Le 1er avril 2020, durant la pandémie de COVID-19, l’Association québécoise pour l’équité et l’inclusion au postsecondaire (AQEIPS) a organisé une consultation sur Zoom pour discuter de l’accessibilité des cours à distance durant cette période de crise avec ses membres étudiants en situation de handicap (ÉSH), des membres du corps professoral du postsecondaire, des conseillères et conseillers en services adaptés, des personnes représentantes d’organismes de défense des droits, etc. Trente-six personnes ont participé.
Cette situation imprévue a occasionné plusieurs défis de taille à relever en contexte d’études et d’enseignement postsecondaires. Tous les cours se donnent maintenant à distance, ce qui peut causer des problèmes d’accessibilité pour toutes et tous les étudiants, qu’elles ou ils soient en situation de handicap ou non. L’AQEIPS a donc organisé cet évènement virtuel dans le but d’analyser les défis vécus par la communauté du postsecondaire et pour proposer des pistes de solutions.

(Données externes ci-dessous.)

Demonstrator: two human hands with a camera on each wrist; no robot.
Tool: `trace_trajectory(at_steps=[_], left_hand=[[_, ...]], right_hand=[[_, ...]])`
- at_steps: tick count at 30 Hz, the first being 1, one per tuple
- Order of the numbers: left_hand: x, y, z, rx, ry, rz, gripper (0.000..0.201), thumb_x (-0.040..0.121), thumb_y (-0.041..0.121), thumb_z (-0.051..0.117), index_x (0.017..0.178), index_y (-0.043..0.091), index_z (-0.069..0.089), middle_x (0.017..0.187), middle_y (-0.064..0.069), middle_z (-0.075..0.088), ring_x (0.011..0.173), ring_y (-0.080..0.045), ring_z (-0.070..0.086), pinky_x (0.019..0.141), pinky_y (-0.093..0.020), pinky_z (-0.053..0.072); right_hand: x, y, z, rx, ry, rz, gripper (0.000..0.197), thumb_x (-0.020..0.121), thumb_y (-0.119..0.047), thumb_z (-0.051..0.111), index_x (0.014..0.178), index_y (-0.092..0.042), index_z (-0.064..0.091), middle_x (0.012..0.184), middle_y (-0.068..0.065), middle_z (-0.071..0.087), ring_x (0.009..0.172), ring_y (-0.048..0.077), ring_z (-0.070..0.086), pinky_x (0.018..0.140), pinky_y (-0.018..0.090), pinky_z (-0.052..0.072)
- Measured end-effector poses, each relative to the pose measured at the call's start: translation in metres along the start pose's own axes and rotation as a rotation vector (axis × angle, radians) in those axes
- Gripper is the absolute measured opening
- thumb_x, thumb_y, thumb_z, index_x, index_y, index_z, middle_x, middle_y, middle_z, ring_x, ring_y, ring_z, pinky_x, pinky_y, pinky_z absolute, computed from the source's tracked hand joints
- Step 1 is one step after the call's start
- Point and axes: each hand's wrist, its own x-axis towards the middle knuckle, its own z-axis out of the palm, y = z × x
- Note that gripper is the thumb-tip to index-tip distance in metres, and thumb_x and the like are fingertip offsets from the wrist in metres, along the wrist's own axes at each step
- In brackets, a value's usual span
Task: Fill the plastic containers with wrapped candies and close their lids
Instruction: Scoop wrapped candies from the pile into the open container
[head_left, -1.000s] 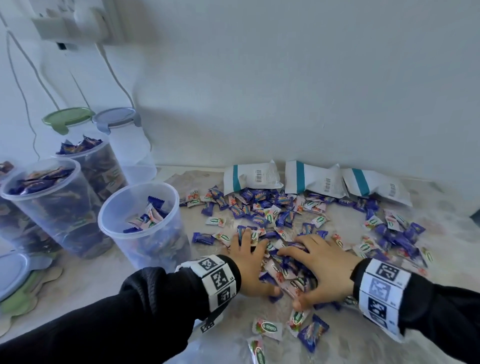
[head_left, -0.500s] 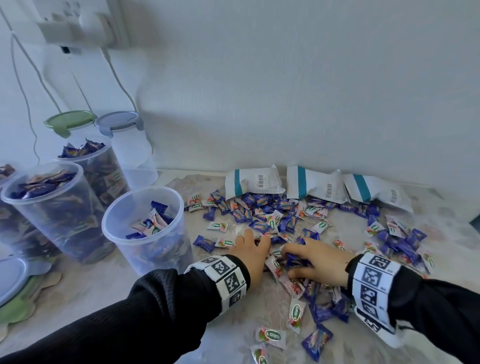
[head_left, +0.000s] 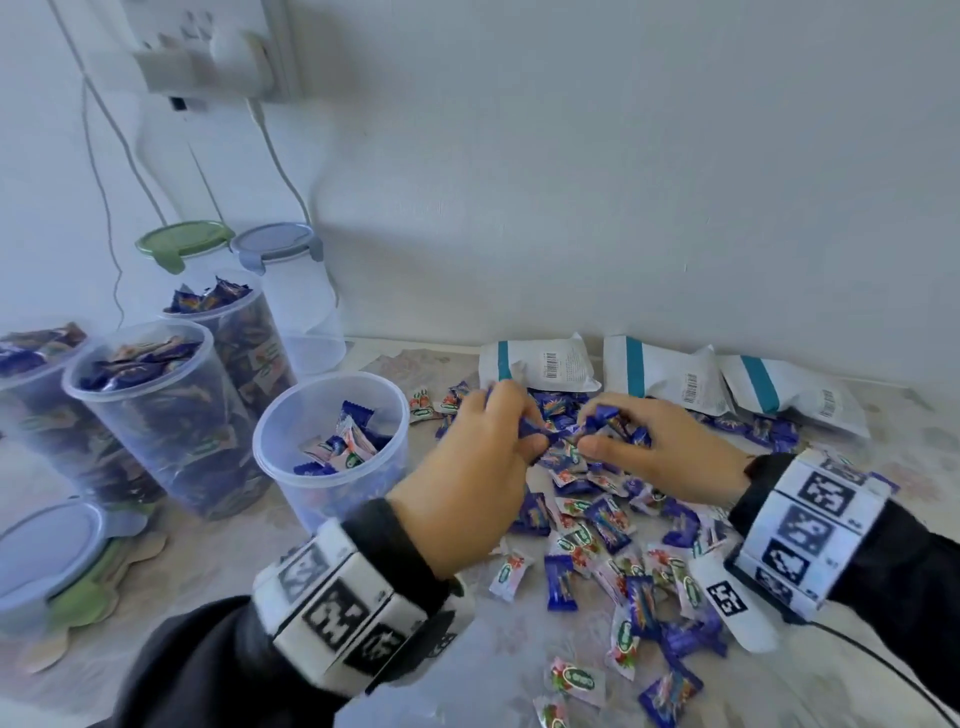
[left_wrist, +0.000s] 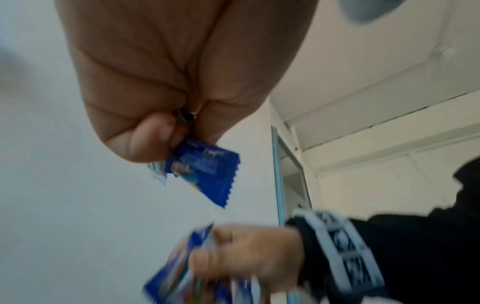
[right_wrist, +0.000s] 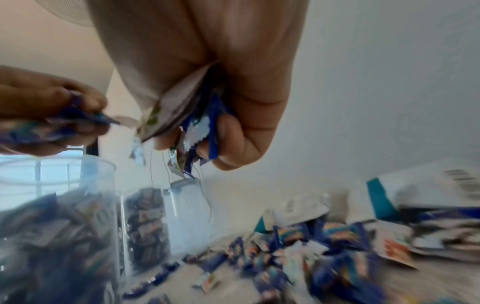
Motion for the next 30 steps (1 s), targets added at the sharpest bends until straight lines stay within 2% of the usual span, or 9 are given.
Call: trace_trajectory(at_steps=[2, 4, 10, 13, 16, 20, 23, 28, 30], left_hand=[[-0.016, 0.012, -0.034, 0.014, 0.137, 0.101, 0.016, 0.092, 0.005, 0.050, 0.091, 0.019, 0.042, 0.091, 0.006, 0.045, 0.077, 0.000, 0.044, 0.071, -0.004, 0.034], [-0.027, 0.014, -0.065, 0.082, 0.212, 0.131, 0.013, 0.089, 0.005, 0.052, 0.089, 0.016, 0.046, 0.086, 0.011, 0.045, 0.078, 0.003, 0.046, 0.072, -0.002, 0.033], [-0.037, -0.026, -0.113, 0.325, 0.094, -0.042, 0.006, 0.090, 0.022, 0.053, 0.088, 0.025, 0.049, 0.087, 0.006, 0.048, 0.081, -0.004, 0.047, 0.073, -0.008, 0.035], [-0.039, -0.041, -0.114, 0.374, 0.049, -0.068, 0.009, 0.087, 0.028, 0.057, 0.092, 0.033, 0.051, 0.086, 0.007, 0.055, 0.077, 0.001, 0.049, 0.068, -0.010, 0.034], [-0.046, -0.046, -0.113, 0.336, 0.051, -0.095, 0.044, 0.083, 0.048, 0.059, 0.124, 0.047, 0.044, 0.087, 0.018, 0.060, 0.075, 0.015, 0.048, 0.068, -0.004, 0.034], [-0.057, -0.052, -0.106, 0.336, 0.195, -0.121, 0.086, 0.061, 0.085, 0.045, 0.136, 0.048, 0.025, 0.095, 0.019, 0.047, 0.087, 0.002, 0.045, 0.073, -0.012, 0.032], [-0.064, -0.065, -0.095, 0.292, 0.321, -0.167, 0.105, 0.051, 0.087, 0.040, 0.141, 0.035, 0.023, 0.116, 0.013, 0.036, 0.110, -0.004, 0.032, 0.092, -0.022, 0.025], [-0.065, -0.084, -0.083, -0.002, 0.250, -0.184, 0.127, 0.046, 0.095, 0.044, 0.146, 0.019, 0.020, 0.141, 0.016, 0.027, 0.132, 0.003, 0.024, 0.108, -0.022, 0.025], [-0.063, -0.091, -0.079, -0.128, 0.253, -0.163, 0.121, 0.051, 0.087, 0.058, 0.144, 0.017, 0.025, 0.145, 0.006, 0.038, 0.133, -0.001, 0.035, 0.109, -0.032, 0.034]], right_hand=[[0.007, -0.012, -0.002, 0.042, 0.034, -0.023, 0.037, 0.084, -0.042, 0.059, 0.113, -0.019, 0.060, 0.094, -0.009, 0.065, 0.076, -0.006, 0.056, 0.068, 0.002, 0.037], [0.015, -0.025, -0.003, 0.065, 0.068, -0.055, 0.045, 0.081, -0.046, 0.057, 0.115, -0.017, 0.060, 0.103, -0.008, 0.065, 0.088, 0.000, 0.057, 0.072, -0.002, 0.035], [0.040, -0.065, 0.001, 0.149, 0.054, -0.259, 0.042, 0.081, -0.050, 0.054, 0.095, -0.011, 0.060, 0.085, 0.014, 0.064, 0.081, 0.027, 0.059, 0.079, 0.037, 0.046], [0.053, -0.085, 0.006, 0.204, 0.052, -0.336, 0.039, 0.082, -0.047, 0.055, 0.095, -0.010, 0.060, 0.084, 0.014, 0.063, 0.079, 0.029, 0.059, 0.075, 0.037, 0.046], [0.065, -0.107, 0.013, 0.257, 0.081, -0.393, 0.031, 0.087, -0.040, 0.059, 0.096, -0.011, 0.060, 0.082, 0.010, 0.064, 0.073, 0.024, 0.059, 0.069, 0.031, 0.044], [0.078, -0.131, 0.031, 0.368, 0.188, -0.453, 0.024, 0.088, -0.043, 0.058, 0.093, -0.019, 0.057, 0.078, 0.007, 0.067, 0.069, 0.024, 0.063, 0.066, 0.038, 0.052], [0.081, -0.145, 0.052, 0.443, 0.290, -0.502, 0.014, 0.087, -0.042, 0.056, 0.089, -0.030, 0.051, 0.064, -0.011, 0.059, 0.054, 0.010, 0.051, 0.054, 0.028, 0.046], [0.080, -0.157, 0.088, 0.513, 0.272, -0.511, 0.011, 0.086, -0.046, 0.054, 0.093, -0.039, 0.050, 0.085, 0.007, 0.066, 0.081, 0.026, 0.067, 0.069, 0.042, 0.054], [0.078, -0.155, 0.093, 0.513, 0.251, -0.518, 0.013, 0.087, -0.038, 0.056, 0.095, -0.028, 0.053, 0.083, -0.001, 0.065, 0.080, 0.016, 0.065, 0.072, 0.032, 0.051]])
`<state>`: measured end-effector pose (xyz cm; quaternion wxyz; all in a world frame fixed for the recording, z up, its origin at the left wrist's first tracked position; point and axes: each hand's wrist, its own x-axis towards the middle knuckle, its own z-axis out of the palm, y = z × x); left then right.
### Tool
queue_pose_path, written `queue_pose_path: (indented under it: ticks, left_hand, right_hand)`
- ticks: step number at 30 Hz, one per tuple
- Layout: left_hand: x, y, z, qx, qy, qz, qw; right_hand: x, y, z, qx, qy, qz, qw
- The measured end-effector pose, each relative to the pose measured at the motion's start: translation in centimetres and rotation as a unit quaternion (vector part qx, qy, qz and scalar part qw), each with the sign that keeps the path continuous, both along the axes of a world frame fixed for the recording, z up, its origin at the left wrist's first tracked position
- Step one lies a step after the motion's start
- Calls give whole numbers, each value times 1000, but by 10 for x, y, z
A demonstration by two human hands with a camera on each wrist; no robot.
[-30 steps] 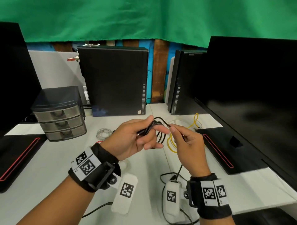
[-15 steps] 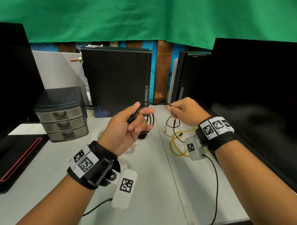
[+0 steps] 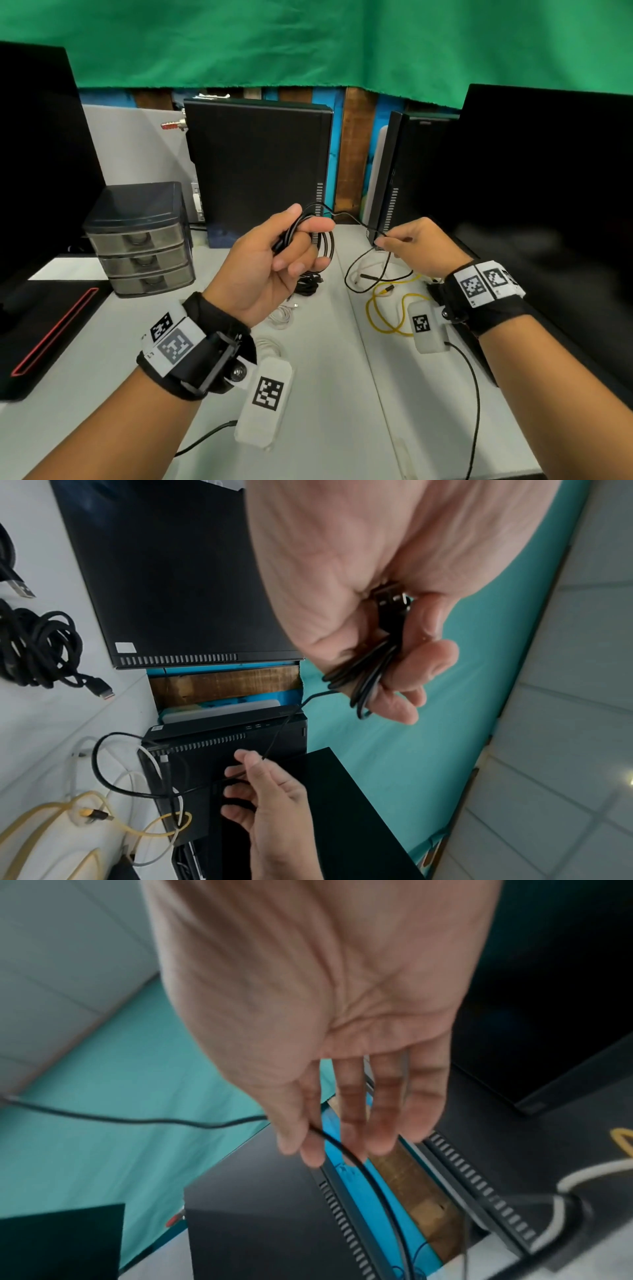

Pour commencer, nous avons pris le temps d’échanger avec les personnes participantes sur comment elles et ils se sentent pendant cette crise. Nous avons partagé nos craintes, nos inquiétudes et nos stratégies d’adaptation.
Les défis:
Ce traumatisme collectif que nous vivons engendre des défis, de l’anxiété, et des difficultés à tout le monde pour diverses raisons. En voici quelques-unes que nous avons recensées.
Les défis vécus par toutes et tous :
L’isolement.
La perte de revenu. Même si les enseignantes et enseignants n’ont pas perdu leur emploi, elles et ils ont peut-être des conjoints ou des êtres chers qui ont perdu le leur.
Celles et ceux qui ont des enfants doivent s’occuper d’eux 24 heures sur 24 à la maison, donc il y a moins de temps pour travailler ou étudier.
Certains ont peut-être des êtres chers qui sont malades, ou peut-être elles ou ils le sont eux-mêmes.
Pour certains cours, il était nécessaire d’utiliser des logiciels ou du matériel qui étaient disponibles sur les campus, mais que plusieurs n’ont pas à leur disposition chez eux. Les membres du corps enseignant devront être créatifs pour repenser les évaluations.
Les défis vécus par les personnes étudiantes :
Les étudiants se trouvent pour de multiples raisons, parmi lesquelles le handicap, en situation fragile – parfois cumulée avec d’autres précarités. De multiples situations de marginalisation compliquent les études à distance.
Les étudiant.e.s ont peut-être perdu leur emploi, ou craignent de ne plus pouvoir se trouver un emploi d’été. Ceux et celles qui travaillent dans les services essentiels doivent peut-être faire des heures supplémentaires et ont moins de temps à consacrer à leurs études, ainsi qu’une crainte plus grande d’être exposé.e.s au virus.
Certaines résidences universitaires ont mis les étudiant.e.s dehors au début de la pandémie. Plusieurs, dont notamment les ÉSH, vivront des défis à se reloger, surtout en contexte de crise de logement dans les centres urbains.
Plusieurs ne pourront pas réaliser les stages qui étaient prévus, ou devront tenter de les reporter à plus tard.
Un consensus entre les étudiant.e.s et les enseignant.e.s qui est ressorti de cette réunion est que ça va prendre une grande motivation et beaucoup d’autodiscipline pour suivre des cours à distance, ce que peu d’étudiant.e.s ont en ce moment de crise.
Certain.e.s ont dit qu’en raison de leur handicap c’était déjà difficile de se concentrer en classe avant la crise et que ce l’était devenu encore plus maintenant.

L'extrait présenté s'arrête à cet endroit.